26 de junho de 2011

Não importa Sol ou sombra/ Ágora /Novo Jornal 179/ Luanda 24-6-2011





Quem vai acompanhando a vida cultural de Luanda tem que recorrentemente vir aceitando a ideia que muito se tem feito, e que vai havendo propostas interessantíssimas na nossa cidade capital. Nos últimos tempos vai-se assistindo um pouco por toda a cidade a eventos culturais tão diversificados na área das artes plásticas, dança, música de referências diversas e de boa qualidade, cinema e documentário, colóquios, uma multiplicidade de ofertas que cada vez mais tornam a cidade num local vivível e não tão dependente do “4 de Fevereiro” para se ter acesso a bens culturais.


No quadro da edição literária nota-se um outro fulgor com a apresentação de novos títulos, novas editoras a aparecerem com propostas interessantíssimas revelando que há quem trabalhe, pesquise, divulgue e simultaneamente há quem aposte, sendo a “Mayamba” do Arlindo Isabel um dos muitos exemplos, provando que há mercado.

Aqui há uns tempos recebi a herança um conjunto de jornais, revistas, livros e documentos, a maior parte em acentuada estragação. Meticulosamente estive a fazer-lhes um arremedo de classificação e catalogação para depois tentar dar-lhes um destino.

Uma parte resolvi doar ao “Centro de Documentação 25 de Abril” da Universidade de Coimbra, porque entendi que eram mais “resguardáveis e utilizáveis” que em minha casa.

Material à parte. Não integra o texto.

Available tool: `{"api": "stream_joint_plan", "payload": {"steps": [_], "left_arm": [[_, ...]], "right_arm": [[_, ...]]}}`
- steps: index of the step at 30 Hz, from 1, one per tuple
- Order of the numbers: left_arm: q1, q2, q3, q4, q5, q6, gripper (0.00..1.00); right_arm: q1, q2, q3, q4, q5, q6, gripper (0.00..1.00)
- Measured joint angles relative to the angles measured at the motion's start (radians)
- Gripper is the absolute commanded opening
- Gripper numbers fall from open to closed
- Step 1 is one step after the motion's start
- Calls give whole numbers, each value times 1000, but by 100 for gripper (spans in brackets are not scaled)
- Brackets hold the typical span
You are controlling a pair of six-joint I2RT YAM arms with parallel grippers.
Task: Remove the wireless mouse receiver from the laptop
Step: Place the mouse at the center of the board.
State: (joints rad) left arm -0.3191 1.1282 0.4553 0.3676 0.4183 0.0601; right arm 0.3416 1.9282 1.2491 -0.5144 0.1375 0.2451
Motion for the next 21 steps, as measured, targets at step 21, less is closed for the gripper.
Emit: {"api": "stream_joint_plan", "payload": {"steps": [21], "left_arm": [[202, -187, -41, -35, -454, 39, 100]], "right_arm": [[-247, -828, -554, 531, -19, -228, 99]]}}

Uma das revistas que estava naquele imenso amontoado era a “Ilustração Portuguesa”de Junho de 1910, que trazia um conjunto de fotos de uma “torada em Loanda”, numa improvisada praça adaptada no Velódromo da cidade. Esse Velódromo viu-se substituído pelo actual estádio dos Coqueiros, Clube de Ténis e instalações desportivas e sociais do Sporting de Luanda no dealbar dos anos trinta do século passado.

Pode-se presumir que a tourada tenha sido um evento importante na cidade, embora o texto não seja muito descritivo, já que a revista vivia à base de fotos, no caso a reportagem feita por um tal Anselmo Dias.

Lembro-me de ter ido em miúdo no tempo colonial ver uma tourada na praça de touros de Luanda, sempre de má memória, com um tio meu que era aficionado da “festa brava”. Recusei-me mais tarde, já adolescente a partilhar esse gosto com ele no Lubango e em Portugal na Figueira da Foz. Nunca mais tentou aliciar-me porque de facto fui sempre relutante a ver espectáculos onde a selvajaria e o opróbrio imperam.

Nunca percebi nada de tourada mas o que diziam os aficionados em postura pós prandial participantes em grotescos e imperceptíveis urros e “olés”, tinha a ver com a falta de qualidade dos touros, que quase adormeciam na arena na canícula do Janeiro de Luanda, causada por uma viagem de barco de Portugal e sedados durante dias. Os animais na Europa latina e no México são vítimas de extrema violência nas horas que antecedem a “refrega”. Em Luanda a moleza aumentava a ira dos toureiros, e a desforra era a violência bravia sobre o animal, o que ainda tornava o quadro mais torpe.

O que se pretendia objectivamente era criar em Luanda uma alternativa ao toureio na então “Metrópole”, que só começava a ter época de Abril a Outubro. O resto da temporada para a faena e para o dinheiro era dividido entre Luanda e Lourenço Marques, onde emergiu o único negro do toureio apeado no Mundo, o Ricardo Chibanga, que vive hoje retirado das lides numa quinta da Golegã em pleno Ribatejo. A par de Luanda, o Lubango também tinha uma praça de touros, mas aí não surpreende já que era uma cidade contra-natura em África, já que até 1974 conseguia ter mais população branca que preta. Em Luanda ainda houve um grupo de forcados constituído e pouco mais se fez.

Ficou o registo de um espectáculo selvagem e bárbaro, aviltante para os cidadãos no século XXI, mas que felizmente vai sendo cada vez mais contestado pelo crescendo de grupos de apoio aos direitos dos animais, o que levou recentemente à sua proibição em vários locais, por exemplo na emblemática Catalunha.

Como escreveu José Carlos Ary dos Santos: Nós vamos pegar o mundo/ pelos cornos da desgraça/ e fazermos da tristeza/ graça.